Zulip Chat Archive

Stream: general

Topic: Implementing find_theorems


Joachim Breitner (Jul 24 2023 at 16:01):

As an Isabelle-exile, I dearly miss Isabelle’s find_theorems command. It can search for lemmas in various ways (name substrings, type patterns), but maybe the most important is “Give me all lemmas that mention both foo and bar in the type”. It’s similar to library_search, but doesn’t require the needle to be at the head of the type.
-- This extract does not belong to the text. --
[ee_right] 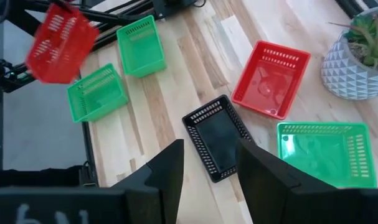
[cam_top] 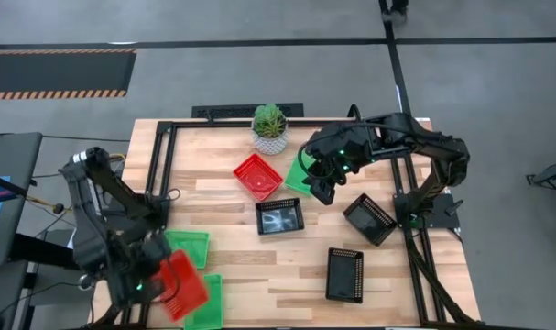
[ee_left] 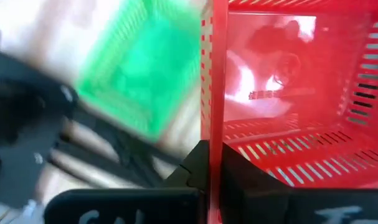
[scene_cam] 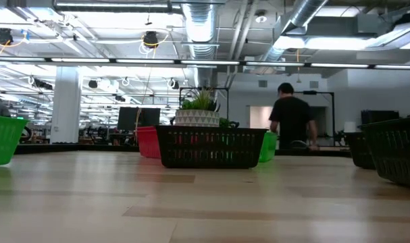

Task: Stack baskets by color
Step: Stack the bottom red bin on the top red bins, then stack the top left green bin on the right green bin

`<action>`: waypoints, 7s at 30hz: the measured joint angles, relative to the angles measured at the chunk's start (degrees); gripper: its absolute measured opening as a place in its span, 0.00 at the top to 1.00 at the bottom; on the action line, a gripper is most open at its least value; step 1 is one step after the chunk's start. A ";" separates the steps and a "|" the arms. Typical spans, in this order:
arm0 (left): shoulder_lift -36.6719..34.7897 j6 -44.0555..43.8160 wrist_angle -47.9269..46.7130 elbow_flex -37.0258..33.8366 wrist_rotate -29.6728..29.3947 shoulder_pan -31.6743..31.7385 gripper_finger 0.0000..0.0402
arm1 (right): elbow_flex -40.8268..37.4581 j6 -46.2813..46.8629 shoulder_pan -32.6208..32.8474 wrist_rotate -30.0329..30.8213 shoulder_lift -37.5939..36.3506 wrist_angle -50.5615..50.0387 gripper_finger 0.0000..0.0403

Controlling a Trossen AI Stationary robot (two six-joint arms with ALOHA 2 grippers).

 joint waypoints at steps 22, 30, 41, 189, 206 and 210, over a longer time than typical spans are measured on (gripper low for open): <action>5.42 28.20 13.26 4.66 -6.45 42.58 1.00 | -0.23 5.25 9.46 14.89 4.57 1.41 0.51; 7.78 35.43 15.49 4.63 -6.22 44.41 1.00 | -0.22 3.98 8.48 15.13 12.50 0.99 0.40; 7.26 37.42 15.31 4.63 -7.62 44.39 1.00 | -0.22 2.40 8.62 11.21 17.29 3.31 0.42; -14.51 28.66 1.40 24.15 -39.43 28.10 0.39 | -41.08 -4.58 -25.63 -16.39 4.58 42.66 0.52; -14.56 32.38 -2.14 14.49 -13.33 28.06 0.39 | -39.28 5.53 -1.19 -7.48 6.24 52.23 0.56; -14.90 31.94 -2.03 3.28 -5.45 26.09 0.39 | -36.97 6.23 -0.21 -7.26 10.27 54.75 0.57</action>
I made a quick experiment using ad-hoc code:
A file importing import Mathlib.Topology.Algebra.InfiniteSum.Basic, but nothing else from Mathlib, finds all lemmas mentioning HasSum in 6 seconds; this is a linear scan through the whole environment. Not amazing, but already somewhat practical.
With import Mathlib it now runs for multiple minutes, so certainly needs optimization to be practical – probably some kind of reverse index mapping constants to the set of definitions they appear in. The DeclCache infrastructure can probably help here…

Kalle Kytölä (Jul 24 2023 at 16:11):

Joachim Breitner said:

As an Isabelle-exile, I dearly miss Isabelle’s fine_theorems command. ...
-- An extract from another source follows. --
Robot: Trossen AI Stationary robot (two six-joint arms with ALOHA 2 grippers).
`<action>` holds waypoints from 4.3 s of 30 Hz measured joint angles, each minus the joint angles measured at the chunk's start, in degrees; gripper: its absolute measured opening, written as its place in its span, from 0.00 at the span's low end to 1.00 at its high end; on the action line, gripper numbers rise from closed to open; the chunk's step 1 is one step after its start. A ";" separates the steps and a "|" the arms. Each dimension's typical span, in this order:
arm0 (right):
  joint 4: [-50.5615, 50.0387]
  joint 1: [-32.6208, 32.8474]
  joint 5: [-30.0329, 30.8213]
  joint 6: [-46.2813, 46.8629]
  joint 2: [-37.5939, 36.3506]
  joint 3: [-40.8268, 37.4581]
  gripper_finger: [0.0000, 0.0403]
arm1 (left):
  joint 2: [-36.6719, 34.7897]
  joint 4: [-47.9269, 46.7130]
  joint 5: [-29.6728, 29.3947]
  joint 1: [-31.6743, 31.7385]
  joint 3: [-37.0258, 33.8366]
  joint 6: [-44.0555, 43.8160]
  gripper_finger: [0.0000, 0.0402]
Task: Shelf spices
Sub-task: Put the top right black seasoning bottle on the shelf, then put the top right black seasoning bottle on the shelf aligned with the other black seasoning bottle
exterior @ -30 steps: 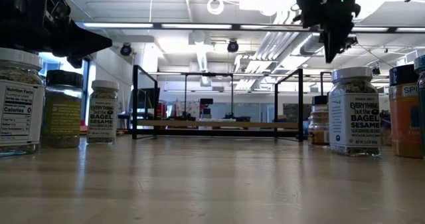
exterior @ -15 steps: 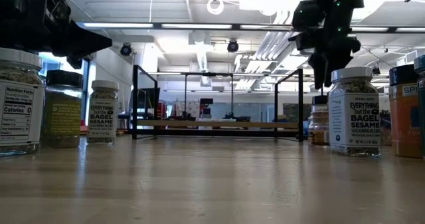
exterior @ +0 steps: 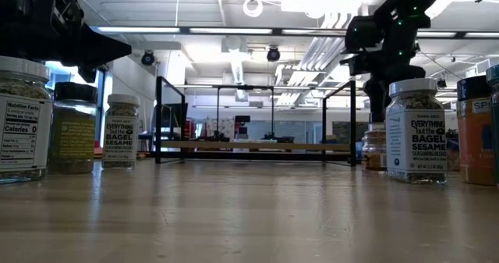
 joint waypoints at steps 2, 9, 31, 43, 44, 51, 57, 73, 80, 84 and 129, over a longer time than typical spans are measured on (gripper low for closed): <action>0.96 0.00 0.01 0.97 0.00 -0.45 0.75 | 0.00 0.02 0.00 -0.01 0.00 0.00 0.00; 2.75 0.00 0.69 1.56 0.00 -2.48 0.63 | 0.00 0.03 0.00 0.00 0.00 -0.02 0.00; -24.45 0.02 7.16 22.18 0.06 21.65 0.48 | 0.00 -0.01 0.02 -0.01 0.00 -1.96 0.00; -31.72 1.86 6.38 26.43 13.30 57.73 0.48 | 0.00 -0.01 0.02 0.00 0.00 -1.95 0.00; -31.74 2.37 5.69 26.17 15.80 60.78 0.48 | 0.00 0.01 0.02 -0.02 0.00 -1.95 0.00; -31.83 3.54 4.30 20.97 32.87 75.23 0.48 | 0.00 -0.01 0.02 0.00 0.00 -1.95 0.00; -29.30 2.31 4.29 16.76 43.54 78.68 0.48 | -0.01 0.01 0.02 0.00 0.00 -1.95 0.00; -22.94 -5.79 -0.96 14.50 54.20 78.24 0.48 | 0.00 0.01 0.02 0.00 0.00 -1.94 0.00; -21.93 -6.87 -1.26 13.04 54.23 78.24 0.48 | 0.00 0.01 0.02 -0.01 0.00 -1.95 0.00; -22.02 -6.85 -1.32 10.90 54.23 77.42 0.48 | -0.01 0.01 0.02 0.00 0.00 -1.93 0.00; -25.81 -6.32 -1.68 5.02 54.19 77.64 0.63 | 0.00 -0.01 0.02 0.00 0.00 -1.95 0.00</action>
I like Lean/Mathlib theorems so much that my naming suggestion would be: not_just_fine_but_beautiful_theorems. :upside_down:

Joachim Breitner (Jul 24 2023 at 16:18):

Ok, the one on Mathlib still runs… but presumably if I run it like that, my command is interpreted, not compiled? Will try to see if it makes a difference (tomorrow or so)
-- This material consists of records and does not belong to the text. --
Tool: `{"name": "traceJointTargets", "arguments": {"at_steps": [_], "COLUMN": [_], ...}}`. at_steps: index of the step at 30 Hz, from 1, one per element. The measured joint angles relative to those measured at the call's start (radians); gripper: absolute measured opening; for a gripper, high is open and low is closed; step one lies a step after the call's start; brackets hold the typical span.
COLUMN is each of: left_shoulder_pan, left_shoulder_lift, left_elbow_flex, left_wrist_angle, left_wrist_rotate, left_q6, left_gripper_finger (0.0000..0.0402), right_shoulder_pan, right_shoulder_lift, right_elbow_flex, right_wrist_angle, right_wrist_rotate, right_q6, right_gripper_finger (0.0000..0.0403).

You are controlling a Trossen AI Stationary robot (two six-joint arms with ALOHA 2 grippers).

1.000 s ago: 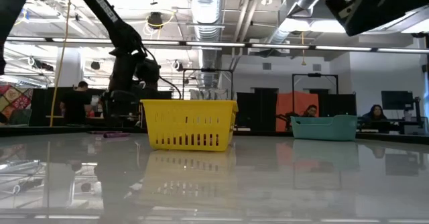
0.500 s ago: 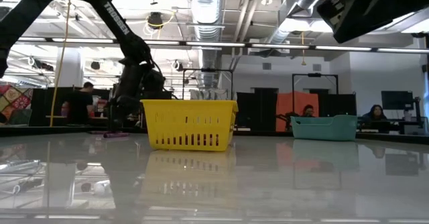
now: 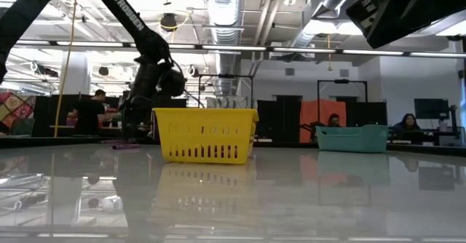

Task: Sort crayons
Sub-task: Put the violet crayon into the yellow basket

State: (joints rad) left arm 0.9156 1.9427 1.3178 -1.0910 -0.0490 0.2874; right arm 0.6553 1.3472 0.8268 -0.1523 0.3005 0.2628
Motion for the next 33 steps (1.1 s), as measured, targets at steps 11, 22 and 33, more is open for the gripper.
{"name": "traceJointTargets", "arguments": {"at_steps": [11, 22, 33], "left_shoulder_pan": [-0.251, -0.712, -0.929], "left_shoulder_lift": [-0.124, -0.125, -0.124], "left_elbow_flex": [0.077, 0.208, 0.199], "left_wrist_angle": [-0.010, 0.045, 0.110], "left_wrist_rotate": [0.011, -0.149, -0.395], "left_q6": [-0.021, 0.163, 0.358], "left_gripper_finger": [0.0000, 0.0000, 0.0000], "right_shoulder_pan": [0.052, 0.133, 0.218], "right_shoulder_lift": [0.000, 0.000, 0.000], "right_elbow_flex": [0.000, 0.000, 0.000], "right_wrist_angle": [0.003, 0.003, 0.020], "right_wrist_rotate": [-0.007, -0.004, 0.071], "right_q6": [0.045, 0.130, 0.216], "right_gripper_finger": [0.0138, 0.0138, 0.0138]}}
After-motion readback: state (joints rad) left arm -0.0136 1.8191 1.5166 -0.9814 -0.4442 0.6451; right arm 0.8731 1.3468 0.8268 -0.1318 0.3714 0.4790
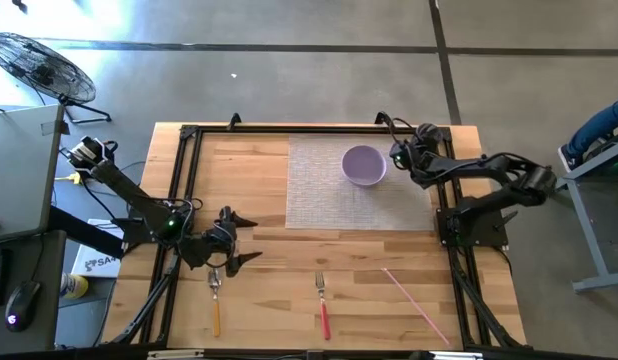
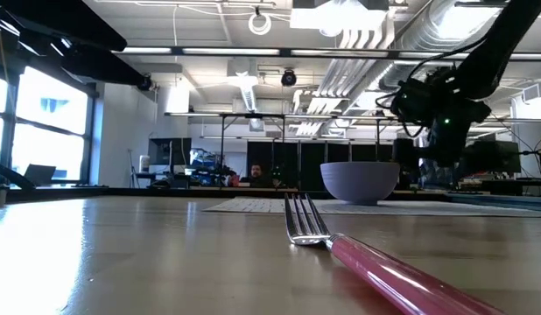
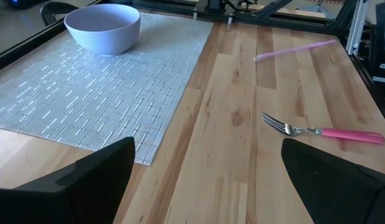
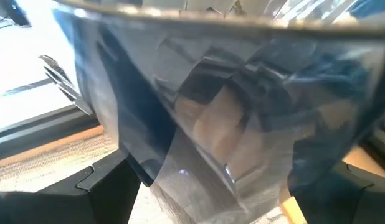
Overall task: Pick & Place Utensil
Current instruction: Put the black cup to the top right of the bowl on the mat
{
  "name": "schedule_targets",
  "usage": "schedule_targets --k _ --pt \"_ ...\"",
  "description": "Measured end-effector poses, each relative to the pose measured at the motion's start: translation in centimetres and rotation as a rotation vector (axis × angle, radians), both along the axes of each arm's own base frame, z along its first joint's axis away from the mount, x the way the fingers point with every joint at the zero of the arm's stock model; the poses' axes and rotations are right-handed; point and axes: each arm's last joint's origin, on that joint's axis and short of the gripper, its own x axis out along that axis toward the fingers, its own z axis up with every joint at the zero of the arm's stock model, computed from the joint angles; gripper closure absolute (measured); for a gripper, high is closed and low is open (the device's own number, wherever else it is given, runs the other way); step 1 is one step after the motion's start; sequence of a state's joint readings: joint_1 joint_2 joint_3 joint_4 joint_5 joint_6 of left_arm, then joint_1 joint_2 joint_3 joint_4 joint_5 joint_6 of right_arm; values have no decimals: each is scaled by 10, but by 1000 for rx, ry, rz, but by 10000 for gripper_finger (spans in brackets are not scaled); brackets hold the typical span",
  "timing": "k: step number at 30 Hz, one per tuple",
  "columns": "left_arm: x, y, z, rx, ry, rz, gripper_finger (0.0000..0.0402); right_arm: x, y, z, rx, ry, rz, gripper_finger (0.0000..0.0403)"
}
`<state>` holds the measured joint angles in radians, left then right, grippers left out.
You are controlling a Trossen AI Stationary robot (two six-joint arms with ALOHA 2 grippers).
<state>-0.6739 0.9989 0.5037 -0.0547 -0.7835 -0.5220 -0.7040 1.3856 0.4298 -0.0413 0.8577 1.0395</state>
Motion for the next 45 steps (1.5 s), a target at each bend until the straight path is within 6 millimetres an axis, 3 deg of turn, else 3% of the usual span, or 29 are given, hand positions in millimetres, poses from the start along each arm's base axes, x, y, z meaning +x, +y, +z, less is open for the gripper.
schedule_targets --k 7,14,26,36,45 --pt "0 0 0 6 -3 11 3 18 -19 -7 3 54 -17 61" --pt "0 0 0 2 0 3 3 22 -29 -12 -7 75 -54 61" --pt "0 0 0 -3 3 -6 3 22 -26 -14 64 128 15 60" --pt "0 0 0 -4 3 -9 3 23 -25 -14 61 130 20 18" --pt "0 0 0 -3 2 -6 3 21 -21 -14 130 117 55 12"
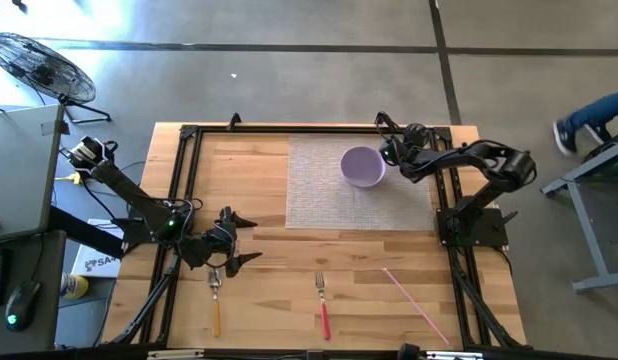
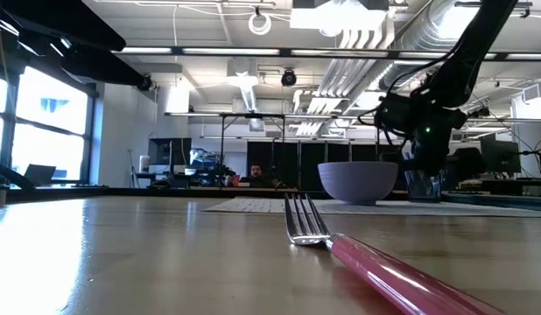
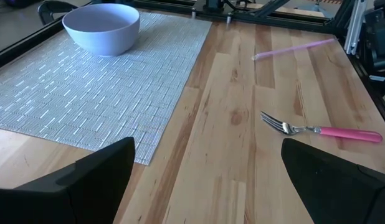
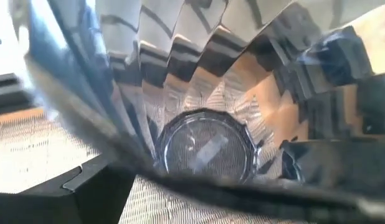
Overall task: Pick & Place Utensil
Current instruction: Put the black cup to the top right of the bowl on the mat, then put the light pink straw into the black cup on the mat
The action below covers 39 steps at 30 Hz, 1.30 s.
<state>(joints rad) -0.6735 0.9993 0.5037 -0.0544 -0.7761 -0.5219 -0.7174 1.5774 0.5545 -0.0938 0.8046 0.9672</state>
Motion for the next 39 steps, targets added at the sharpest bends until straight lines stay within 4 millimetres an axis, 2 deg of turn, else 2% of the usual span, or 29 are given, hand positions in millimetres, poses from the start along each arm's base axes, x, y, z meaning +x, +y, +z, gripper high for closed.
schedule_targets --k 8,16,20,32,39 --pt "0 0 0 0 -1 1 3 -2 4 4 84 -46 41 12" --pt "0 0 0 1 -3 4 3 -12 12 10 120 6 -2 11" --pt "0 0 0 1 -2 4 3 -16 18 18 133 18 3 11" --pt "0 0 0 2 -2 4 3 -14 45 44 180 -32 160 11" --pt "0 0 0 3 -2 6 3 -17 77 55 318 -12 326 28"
Jannis Limperg (Jul 24 2023 at 16:26):

Try docs#Lean.Expr.foldConsts for more efficient expression traversal. If you use that, compiling probably won't make much of a difference any more because all the work will happen in already-compiled core functions.

Joachim Breitner (Jul 24 2023 at 16:37):

Ah, again shows how bad I am at finding stuff, as I was looking for Expr traversals there…

Jannis Limperg (Jul 24 2023 at 16:43):

Yeah, there's a bunch of these specialised traversals (collectMVars and collectFVars come to mind) and they're not easy to find.

Joachim Breitner (Jul 24 2023 at 20:03):

With the smaller set of imports, down from 6s to 4s. Good, but not a game changer.

Joachim Breitner (Jul 24 2023 at 20:16):

Ah, if I put the code into a

@[command_elab find_theorems] def findTheoremsElab : CommandElab := λ _stx => do

in file A.lean, and import that from B.lean to use the command, so that both are compiled, searching throuh all of impot Mathlib finishes in 11s. That’s already usable!
(Fun fact: there are 296 definitions mentioning HasSum.)

Yury G. Kudryashov (Jul 24 2023 at 20:37):

So far, git grep is faster.

Yury G. Kudryashov (Jul 24 2023 at 20:37):

Though typing the query may be the bottleneck anyway.

Damiano Testa (Jul 24 2023 at 20:42):

I have the feeling that competing on speed with grep is a losing battle.

However, grep will not find automatically generated declarations

Joachim Breitner (Jul 24 2023 at 21:10):

Or lemmas where the two constants are not on the same line…

Joachim Breitner (Jul 24 2023 at 21:11):

find_theorems.gif
This looks rather promising…

Code at <https://github.com/nomeata/rerolling-sixes/blob/master/RerollingSixes/FindTheorems.lean> for now.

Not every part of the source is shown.